§ **Assignment**
Find the lines in the listing below that include the word "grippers", and report how many there are, with nothing more.

§ **Data provided**
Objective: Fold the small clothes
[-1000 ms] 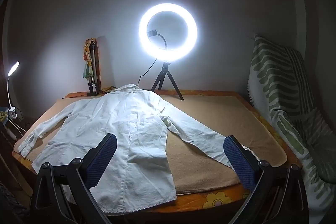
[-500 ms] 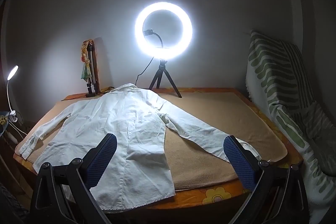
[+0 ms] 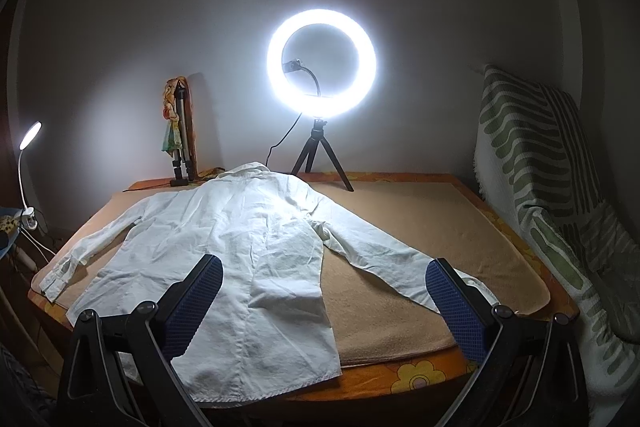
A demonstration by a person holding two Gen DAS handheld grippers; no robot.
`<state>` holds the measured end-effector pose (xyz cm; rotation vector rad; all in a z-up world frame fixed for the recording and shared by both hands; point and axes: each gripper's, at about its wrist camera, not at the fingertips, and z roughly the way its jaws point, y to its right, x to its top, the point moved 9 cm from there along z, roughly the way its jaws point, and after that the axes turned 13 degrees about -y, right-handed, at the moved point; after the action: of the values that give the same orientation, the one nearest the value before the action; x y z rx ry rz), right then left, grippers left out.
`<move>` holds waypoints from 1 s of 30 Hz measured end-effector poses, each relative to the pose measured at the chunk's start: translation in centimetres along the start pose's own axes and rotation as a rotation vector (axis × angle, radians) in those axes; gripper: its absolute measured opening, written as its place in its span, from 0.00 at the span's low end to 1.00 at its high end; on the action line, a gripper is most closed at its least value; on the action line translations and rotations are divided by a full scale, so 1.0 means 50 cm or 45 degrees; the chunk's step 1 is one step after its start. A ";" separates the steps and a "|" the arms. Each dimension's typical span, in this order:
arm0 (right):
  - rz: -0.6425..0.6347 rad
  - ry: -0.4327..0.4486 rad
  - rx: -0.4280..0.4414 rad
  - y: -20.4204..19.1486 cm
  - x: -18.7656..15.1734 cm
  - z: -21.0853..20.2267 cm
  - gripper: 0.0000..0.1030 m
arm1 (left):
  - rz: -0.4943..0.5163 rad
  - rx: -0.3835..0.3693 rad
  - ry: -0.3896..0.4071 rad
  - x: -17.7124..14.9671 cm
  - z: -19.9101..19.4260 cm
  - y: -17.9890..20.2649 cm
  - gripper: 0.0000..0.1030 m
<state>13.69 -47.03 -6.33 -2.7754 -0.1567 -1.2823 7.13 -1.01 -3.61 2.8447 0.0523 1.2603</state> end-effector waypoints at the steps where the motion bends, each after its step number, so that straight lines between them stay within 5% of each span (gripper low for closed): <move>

§ **The answer**
2